§ ASSIGNMENT
This task calls for printing every entry exactly.

[Records from a data source]
..........
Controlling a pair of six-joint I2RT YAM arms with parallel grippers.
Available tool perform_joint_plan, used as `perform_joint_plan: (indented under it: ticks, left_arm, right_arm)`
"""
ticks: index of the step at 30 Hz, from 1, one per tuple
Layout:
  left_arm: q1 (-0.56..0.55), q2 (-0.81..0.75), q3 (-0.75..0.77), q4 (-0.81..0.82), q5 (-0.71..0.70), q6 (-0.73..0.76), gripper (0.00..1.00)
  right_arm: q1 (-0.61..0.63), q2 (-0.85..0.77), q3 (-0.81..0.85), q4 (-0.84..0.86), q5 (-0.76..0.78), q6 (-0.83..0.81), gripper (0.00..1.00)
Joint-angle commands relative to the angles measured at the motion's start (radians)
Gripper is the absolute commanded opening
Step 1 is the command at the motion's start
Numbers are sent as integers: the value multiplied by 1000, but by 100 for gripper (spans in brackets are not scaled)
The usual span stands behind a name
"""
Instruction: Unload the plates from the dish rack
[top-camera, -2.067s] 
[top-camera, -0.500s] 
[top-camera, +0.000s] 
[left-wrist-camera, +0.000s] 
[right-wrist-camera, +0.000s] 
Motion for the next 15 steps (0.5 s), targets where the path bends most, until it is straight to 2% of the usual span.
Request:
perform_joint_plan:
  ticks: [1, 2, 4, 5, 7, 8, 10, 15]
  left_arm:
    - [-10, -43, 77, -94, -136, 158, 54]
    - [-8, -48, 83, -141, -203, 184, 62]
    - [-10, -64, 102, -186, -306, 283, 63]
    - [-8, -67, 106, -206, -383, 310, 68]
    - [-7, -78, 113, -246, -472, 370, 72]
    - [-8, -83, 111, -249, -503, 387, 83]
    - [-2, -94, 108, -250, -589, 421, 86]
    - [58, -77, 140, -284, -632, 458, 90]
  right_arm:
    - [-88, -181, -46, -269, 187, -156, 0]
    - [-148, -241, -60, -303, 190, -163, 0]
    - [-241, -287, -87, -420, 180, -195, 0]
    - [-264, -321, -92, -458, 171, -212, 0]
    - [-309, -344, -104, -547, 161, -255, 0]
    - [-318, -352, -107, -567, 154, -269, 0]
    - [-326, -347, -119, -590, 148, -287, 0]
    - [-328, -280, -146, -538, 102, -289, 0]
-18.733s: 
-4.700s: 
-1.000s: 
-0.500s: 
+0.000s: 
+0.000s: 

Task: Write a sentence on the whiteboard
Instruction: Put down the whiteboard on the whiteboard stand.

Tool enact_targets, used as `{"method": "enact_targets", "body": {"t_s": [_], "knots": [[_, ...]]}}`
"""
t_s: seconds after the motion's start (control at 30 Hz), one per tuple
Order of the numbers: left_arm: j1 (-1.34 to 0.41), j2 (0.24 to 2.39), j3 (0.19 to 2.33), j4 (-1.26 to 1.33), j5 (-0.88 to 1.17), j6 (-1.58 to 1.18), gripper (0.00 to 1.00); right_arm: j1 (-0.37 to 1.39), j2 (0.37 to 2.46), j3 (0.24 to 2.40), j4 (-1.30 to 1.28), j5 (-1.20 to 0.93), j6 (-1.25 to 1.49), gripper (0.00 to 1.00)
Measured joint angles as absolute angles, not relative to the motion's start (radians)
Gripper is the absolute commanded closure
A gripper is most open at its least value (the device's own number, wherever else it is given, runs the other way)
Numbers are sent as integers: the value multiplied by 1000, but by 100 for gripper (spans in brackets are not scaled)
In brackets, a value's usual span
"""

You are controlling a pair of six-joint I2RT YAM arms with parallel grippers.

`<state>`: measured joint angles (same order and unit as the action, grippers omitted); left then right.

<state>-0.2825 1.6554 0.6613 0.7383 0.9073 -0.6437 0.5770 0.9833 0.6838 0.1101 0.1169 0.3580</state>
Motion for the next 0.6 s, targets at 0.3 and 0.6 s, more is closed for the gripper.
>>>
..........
§ RESULT FOR THIS TASK
Controlling a pair of six-joint I2RT YAM arms with parallel grippers.
Available tool perform_joint_plan, used as `perform_joint_plan: (indented under it: ticks, left_arm, right_arm)`
"""
ticks: index of the step at 30 Hz, from 1, one per tuple
Layout:
  left_arm: q1 (-0.56..0.55), q2 (-0.81..0.75), q3 (-0.75..0.77), q4 (-0.81..0.82), q5 (-0.71..0.70), q6 (-0.73..0.76), gripper (0.00..1.00)
  right_arm: q1 (-0.61..0.63), q2 (-0.85..0.77), q3 (-0.81..0.85), q4 (-0.84..0.86), q5 (-0.76..0.78), q6 (-0.83..0.81), gripper (0.00..1.00)
Joint-angle commands relative to the angles measured at the motion's start (radians)
Gripper is the absolute commanded opening
Step 1 is the command at the motion's start
Numbers are sent as integers: the value multiplied by 1000, but by 100 for gripper (spans in brackets are not scaled)
The usual span stands behind a name
"""
Instruction: Unload the plates from the dish rack
[top-camera, -2.067s] 
[top-camera, -0.500s] 
[top-camera, +0.000s] 
[left-wrist-camera, +0.000s] 
[right-wrist-camera, +0.000s] 
Motion for the next 15 steps (0.5 s), targets where the path bends most, until it is straight to 2% of the usual span.
Request:
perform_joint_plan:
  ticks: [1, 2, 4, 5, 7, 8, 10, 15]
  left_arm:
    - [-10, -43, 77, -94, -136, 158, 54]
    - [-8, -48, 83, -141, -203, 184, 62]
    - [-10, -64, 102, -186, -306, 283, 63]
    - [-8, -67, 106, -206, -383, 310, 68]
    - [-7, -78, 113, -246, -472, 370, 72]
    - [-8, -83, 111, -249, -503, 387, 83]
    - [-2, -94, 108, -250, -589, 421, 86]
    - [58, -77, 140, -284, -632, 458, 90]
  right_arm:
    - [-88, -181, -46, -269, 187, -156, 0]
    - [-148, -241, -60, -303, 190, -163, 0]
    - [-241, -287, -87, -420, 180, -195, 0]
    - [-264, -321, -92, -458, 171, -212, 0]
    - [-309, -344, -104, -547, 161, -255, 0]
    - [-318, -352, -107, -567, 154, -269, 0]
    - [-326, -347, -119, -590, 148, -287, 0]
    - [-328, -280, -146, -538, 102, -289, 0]
-18.733s: 
-4.700s: 
-1.000s: 
-0.500s: 
+0.000s: 
+0.000s: 

Task: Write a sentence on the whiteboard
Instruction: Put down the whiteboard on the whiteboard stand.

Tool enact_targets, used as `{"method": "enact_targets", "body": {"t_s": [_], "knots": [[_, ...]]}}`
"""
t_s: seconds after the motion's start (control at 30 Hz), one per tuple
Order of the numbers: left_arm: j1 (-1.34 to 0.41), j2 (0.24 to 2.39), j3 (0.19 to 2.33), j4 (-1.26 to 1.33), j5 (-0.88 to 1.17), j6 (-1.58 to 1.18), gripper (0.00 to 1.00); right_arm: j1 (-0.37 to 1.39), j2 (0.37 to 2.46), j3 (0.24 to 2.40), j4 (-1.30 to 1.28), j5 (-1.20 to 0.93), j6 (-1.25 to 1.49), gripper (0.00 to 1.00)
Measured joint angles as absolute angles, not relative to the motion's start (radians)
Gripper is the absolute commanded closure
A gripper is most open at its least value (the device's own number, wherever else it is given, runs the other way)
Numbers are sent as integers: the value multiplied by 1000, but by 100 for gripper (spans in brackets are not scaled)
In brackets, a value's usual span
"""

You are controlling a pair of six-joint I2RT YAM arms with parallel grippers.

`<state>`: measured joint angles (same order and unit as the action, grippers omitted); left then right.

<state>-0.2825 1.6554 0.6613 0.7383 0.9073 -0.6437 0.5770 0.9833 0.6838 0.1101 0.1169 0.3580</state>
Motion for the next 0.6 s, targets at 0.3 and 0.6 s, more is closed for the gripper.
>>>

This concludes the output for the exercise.